Global pharmaceutical sales may rise between 5 and 7% next year to USD$880 billion (NZD$1.16 trillion) on soaring demand in developing nations led by China as it becomes the world's third-largest drug market, according to a Bloomberg report carried in China Daily.

Citing IMS Health Inc, the report said the 2011 projection compares with this year's 4 to 5% growth in drug sales to $840 billion.

IMS Health, a research company based in Norwalk, Connecticut, said in a report released late last week that emerging markets including China and India are expected to expand by as much as 17% to $180 billion while growth in the United States market slows.
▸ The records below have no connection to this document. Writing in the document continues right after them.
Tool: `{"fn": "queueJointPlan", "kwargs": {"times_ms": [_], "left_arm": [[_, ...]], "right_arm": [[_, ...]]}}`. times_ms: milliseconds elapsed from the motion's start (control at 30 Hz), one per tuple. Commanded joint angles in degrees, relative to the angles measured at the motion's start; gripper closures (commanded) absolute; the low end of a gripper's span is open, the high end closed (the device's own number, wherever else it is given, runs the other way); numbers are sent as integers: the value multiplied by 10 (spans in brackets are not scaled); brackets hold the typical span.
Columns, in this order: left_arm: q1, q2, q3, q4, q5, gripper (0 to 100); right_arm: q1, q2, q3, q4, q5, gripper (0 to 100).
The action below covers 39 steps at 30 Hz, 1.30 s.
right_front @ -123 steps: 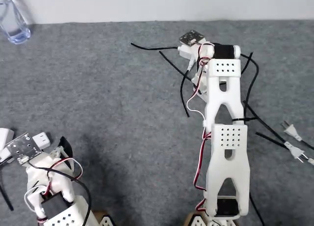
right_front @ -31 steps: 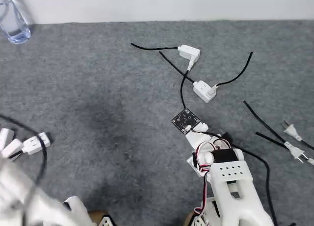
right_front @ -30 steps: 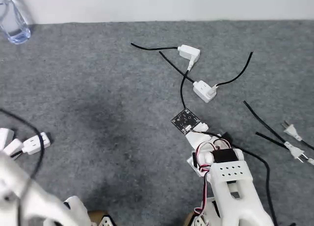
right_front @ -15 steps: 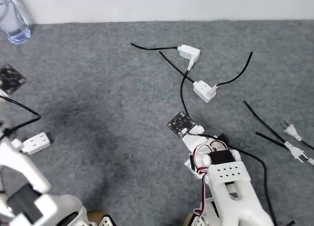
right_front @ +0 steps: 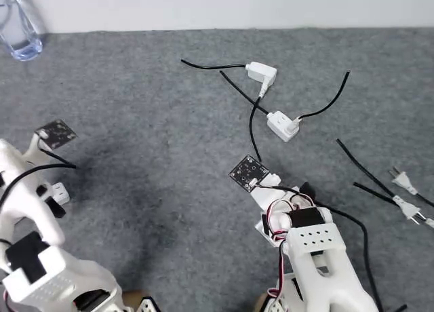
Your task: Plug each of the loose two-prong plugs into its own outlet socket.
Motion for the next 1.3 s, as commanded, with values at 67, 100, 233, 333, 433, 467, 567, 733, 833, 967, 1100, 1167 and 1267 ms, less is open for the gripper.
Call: {"fn": "queueJointPlan", "kwargs": {"times_ms": [67, 100, 233, 333, 433, 467, 567, 733, 833, 967, 1100, 1167, 1267], "left_arm": [[11, 21, 12, -67, -34, 728], [9, 26, 11, -74, -40, 728], [4, 46, 10, -91, -51, 728], [5, 56, 10, -91, -52, 728], [6, 62, 10, -99, -51, 728], [5, 65, 10, -104, -49, 730], [0, 74, 13, -105, -47, 732], [-5, 91, 13, -105, -47, 777], [-5, 96, 14, -104, -47, 878], [-2, 90, 13, -94, -46, 989], [14, 89, -13, -36, -47, 987], [34, 87, -37, 17, -47, 987], [91, 62, -64, 98, -47, 987]], "right_arm": [[-3, -9, -4, -12, 7, 560], [-3, -9, -4, -12, 7, 560], [-3, -9, -4, -13, 8, 560], [-4, -9, -4, -13, 8, 560], [-4, -9, -4, -13, 8, 560], [-4, -9, -4, -14, 8, 560], [-4, -9, -4, -14, 8, 560], [-4, -9, -4, -14, 8, 560], [-6, -14, 7, -14, 9, 560], [-16, -14, 7, -14, 9, 560], [-14, -15, 7, -14, 9, 560], [-9, -15, 4, -14, 7, 560], [13, -15, -4, -14, 4, 560]]}}
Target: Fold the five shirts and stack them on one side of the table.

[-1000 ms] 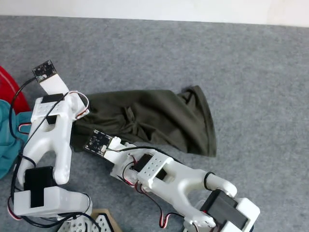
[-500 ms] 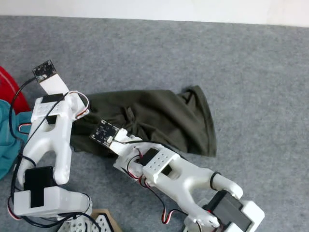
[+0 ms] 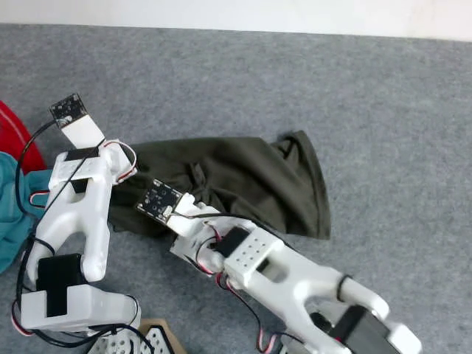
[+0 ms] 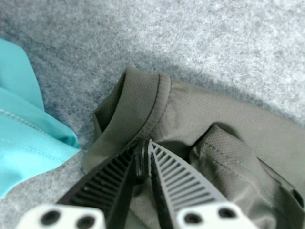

The world's largest market, the US, is growing at a historically low rate of 3 to 4% as patents expire on top-selling medicines and cheaper generic versions become available to consumers, Murray Aitken, senior vice-president of IMS, was quoted saying.

Drugs with sales of more than $30 billion are expected to lose patent protection next year, according to IMS.

Aitken was quoted saying developed markets’ growth would be constrained with almost half of the global growth next year coming from China and the other emerging markets.

The five biggest European markets - Germany, France, Italy, Spain and the United Kingdom - will grow 1 to 3% as governments cut drug prices as part of efforts to restore fiscal balance, according to the IMS report. In the US, health plans will require pre-authorization for certain medications along with other measures intended to address rising health-care expenditures.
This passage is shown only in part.